5 STARS - CBC
How do you convey a simple story of utter devastation? Not with grand gestures and swelling music. Not with long-winded speeches and over the top soap operatic pathos.
If you are a true master you do it simply, subtly, and drive it deep into your audience's soul with a quiet, understated, calm and measured delivery. Not with a bazooka but with a slowly seeping noxious but undetectable gas: you don't realize until it's too late just how much of the tragedy you have taken in.
Rodrigo Beilfuss is Alex. A man stupidly content in the mundane aspects of marriage and fatherhood. He is affable, relaxed, and almost appears as a character no one-man show should ever be wrapped around.
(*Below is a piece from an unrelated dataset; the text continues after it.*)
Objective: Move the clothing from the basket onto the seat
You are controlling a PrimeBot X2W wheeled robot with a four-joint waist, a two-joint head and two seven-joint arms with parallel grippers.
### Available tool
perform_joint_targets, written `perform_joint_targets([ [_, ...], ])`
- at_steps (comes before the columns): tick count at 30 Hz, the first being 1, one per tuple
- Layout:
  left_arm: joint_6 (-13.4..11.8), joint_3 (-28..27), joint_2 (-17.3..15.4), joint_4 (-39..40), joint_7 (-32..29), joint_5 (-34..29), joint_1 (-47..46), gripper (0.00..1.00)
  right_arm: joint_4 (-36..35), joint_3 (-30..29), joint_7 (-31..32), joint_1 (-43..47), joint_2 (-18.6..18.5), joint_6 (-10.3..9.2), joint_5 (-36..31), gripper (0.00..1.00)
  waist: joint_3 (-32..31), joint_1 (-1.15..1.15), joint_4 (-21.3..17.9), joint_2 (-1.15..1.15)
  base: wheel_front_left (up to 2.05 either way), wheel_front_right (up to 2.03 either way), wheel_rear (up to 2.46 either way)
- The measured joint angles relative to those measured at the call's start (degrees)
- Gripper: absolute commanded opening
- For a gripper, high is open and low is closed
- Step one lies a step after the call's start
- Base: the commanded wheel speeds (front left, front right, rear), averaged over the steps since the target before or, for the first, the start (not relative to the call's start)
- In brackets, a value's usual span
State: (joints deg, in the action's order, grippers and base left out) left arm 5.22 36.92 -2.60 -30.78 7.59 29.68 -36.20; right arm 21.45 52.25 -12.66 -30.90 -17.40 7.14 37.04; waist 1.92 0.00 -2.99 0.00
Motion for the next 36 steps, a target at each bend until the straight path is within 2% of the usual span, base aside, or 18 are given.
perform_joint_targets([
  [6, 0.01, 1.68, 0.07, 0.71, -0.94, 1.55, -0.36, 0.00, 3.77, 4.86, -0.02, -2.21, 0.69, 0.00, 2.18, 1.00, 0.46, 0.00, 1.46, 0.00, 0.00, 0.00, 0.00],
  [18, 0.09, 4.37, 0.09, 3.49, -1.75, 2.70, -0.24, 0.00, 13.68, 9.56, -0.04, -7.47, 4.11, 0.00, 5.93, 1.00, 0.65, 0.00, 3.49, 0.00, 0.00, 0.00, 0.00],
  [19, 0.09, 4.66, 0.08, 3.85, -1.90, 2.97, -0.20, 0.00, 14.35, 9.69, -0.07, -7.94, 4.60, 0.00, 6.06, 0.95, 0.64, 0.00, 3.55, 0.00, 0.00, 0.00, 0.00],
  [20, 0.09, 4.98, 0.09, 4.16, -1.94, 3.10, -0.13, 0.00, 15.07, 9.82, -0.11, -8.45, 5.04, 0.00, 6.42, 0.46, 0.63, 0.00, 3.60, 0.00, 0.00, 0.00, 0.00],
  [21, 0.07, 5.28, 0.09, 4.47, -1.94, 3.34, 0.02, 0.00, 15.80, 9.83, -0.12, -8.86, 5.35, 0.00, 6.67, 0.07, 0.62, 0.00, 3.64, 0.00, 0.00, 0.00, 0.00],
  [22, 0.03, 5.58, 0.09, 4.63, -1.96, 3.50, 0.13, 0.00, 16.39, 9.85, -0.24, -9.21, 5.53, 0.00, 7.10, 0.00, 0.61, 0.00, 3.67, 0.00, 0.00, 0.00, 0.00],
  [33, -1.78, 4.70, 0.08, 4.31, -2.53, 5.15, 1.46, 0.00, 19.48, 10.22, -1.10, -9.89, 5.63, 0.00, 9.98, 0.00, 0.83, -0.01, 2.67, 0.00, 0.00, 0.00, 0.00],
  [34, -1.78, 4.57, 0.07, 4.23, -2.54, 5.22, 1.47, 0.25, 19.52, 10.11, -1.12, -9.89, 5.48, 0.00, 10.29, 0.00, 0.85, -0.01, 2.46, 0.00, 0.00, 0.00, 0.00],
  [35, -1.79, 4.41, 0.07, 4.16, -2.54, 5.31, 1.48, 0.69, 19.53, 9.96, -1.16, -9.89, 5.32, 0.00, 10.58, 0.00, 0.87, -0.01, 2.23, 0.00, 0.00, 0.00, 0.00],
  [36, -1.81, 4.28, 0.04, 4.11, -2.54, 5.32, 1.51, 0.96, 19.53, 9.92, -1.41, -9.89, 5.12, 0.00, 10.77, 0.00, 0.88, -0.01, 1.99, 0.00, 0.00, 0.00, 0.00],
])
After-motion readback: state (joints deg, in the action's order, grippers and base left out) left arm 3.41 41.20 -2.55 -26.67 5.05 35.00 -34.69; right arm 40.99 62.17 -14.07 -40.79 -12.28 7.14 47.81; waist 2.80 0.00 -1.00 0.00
At first you listen to him patiently as you would a shy guest at a dinner party opening up for the first time. Slowly he pulls you in. He is intensely likeable.
And then it happens. The moment that leaves him forever with a hole in his belly. You don't know it is happening and then it does.Silence in the theatre. No coughs. No shifting limbs. Just a pervasive feeling of sorrow.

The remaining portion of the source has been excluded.